When Large Language Model Agents Meet 6G Networks: Perception, Grounding, and Alignment
This work addresses the problem of limited mobile device capacity for LLM agents in 6G networks, enabling more accessible and efficient AI assistant services, though it is incremental as it builds on existing split learning and caching concepts.
The paper tackles the challenge of deploying large language model (LLM) agents on mobile devices in 6G networks by proposing a split learning system that distributes modules across devices and edge servers, resulting in reduced network costs and improved model utilization through a novel caching algorithm.

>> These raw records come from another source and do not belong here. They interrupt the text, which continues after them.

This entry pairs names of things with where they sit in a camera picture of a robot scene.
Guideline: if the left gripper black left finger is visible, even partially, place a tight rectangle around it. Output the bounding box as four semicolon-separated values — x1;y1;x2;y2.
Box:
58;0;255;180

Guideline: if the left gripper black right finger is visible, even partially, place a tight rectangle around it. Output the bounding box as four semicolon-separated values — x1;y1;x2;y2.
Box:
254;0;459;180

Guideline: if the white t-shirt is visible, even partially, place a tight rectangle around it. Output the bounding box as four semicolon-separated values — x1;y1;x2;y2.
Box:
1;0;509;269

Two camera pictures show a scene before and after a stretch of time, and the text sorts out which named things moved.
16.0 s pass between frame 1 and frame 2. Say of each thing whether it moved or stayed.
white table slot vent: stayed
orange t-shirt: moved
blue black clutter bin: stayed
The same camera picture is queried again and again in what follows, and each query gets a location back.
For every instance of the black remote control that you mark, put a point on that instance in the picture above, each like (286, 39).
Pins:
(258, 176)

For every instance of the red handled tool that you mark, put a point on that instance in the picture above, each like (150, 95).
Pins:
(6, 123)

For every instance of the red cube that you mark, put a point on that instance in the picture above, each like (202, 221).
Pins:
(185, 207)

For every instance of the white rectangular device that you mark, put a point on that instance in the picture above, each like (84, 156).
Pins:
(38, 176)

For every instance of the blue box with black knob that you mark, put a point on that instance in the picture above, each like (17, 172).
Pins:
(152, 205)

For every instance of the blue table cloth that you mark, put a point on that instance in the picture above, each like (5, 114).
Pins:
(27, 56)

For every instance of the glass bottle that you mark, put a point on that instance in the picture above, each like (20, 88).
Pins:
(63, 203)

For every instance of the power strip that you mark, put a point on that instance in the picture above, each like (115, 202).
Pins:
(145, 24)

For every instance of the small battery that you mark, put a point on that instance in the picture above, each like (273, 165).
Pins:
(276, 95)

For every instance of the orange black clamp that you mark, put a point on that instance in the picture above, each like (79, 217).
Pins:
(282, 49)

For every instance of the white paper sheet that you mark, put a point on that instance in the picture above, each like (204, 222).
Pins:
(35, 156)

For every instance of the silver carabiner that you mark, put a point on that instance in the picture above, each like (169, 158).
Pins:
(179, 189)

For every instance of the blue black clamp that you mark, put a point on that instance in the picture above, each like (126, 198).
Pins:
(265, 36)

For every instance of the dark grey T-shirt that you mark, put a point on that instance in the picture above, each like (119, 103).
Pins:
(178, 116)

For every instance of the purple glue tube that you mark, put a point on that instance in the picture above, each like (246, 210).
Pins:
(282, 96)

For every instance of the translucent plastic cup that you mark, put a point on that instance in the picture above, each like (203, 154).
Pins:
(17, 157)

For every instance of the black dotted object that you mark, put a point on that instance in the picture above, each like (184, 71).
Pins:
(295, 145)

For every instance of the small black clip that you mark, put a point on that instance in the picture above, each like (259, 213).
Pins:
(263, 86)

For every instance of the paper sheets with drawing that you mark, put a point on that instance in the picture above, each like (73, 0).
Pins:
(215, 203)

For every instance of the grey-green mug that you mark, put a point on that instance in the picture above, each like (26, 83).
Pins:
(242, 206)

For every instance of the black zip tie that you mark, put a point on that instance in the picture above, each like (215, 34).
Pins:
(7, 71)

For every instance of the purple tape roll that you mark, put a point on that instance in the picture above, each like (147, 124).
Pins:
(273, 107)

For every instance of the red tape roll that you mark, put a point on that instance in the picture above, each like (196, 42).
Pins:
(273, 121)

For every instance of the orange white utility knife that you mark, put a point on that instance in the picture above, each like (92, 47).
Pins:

AI agents based on multimodal large language models (LLMs) are expected to revolutionize human-computer interaction and offer more personalized assistant services across various domains like healthcare, education, manufacturing, and entertainment. Deploying LLM agents in 6G networks enables users to access previously expensive AI assistant services via mobile devices democratically, thereby reducing interaction latency and better preserving user privacy. Nevertheless, the limited capacity of mobile devices constrains the effectiveness of deploying and executing local LLMs, which necessitates offloading complex tasks to global LLMs running on edge servers during long-horizon interactions. In this article, we propose a split learning system for LLM agents in 6G networks leveraging the collaboration between mobile devices and edge servers, where multiple LLMs with different roles are distributed across mobile devices and edge servers to perform user-agent interactive tasks collaboratively. In the proposed system, LLM agents are split into perception, grounding, and alignment modules, facilitating inter-module communications to meet extended user requirements on 6G network functions, including integrated sensing and communication, digital twins, and task-oriented communications. Furthermore, we introduce a novel model caching algorithm for LLMs within the proposed system to improve model utilization in context, thus reducing network costs of the collaborative mobile and edge LLM agents.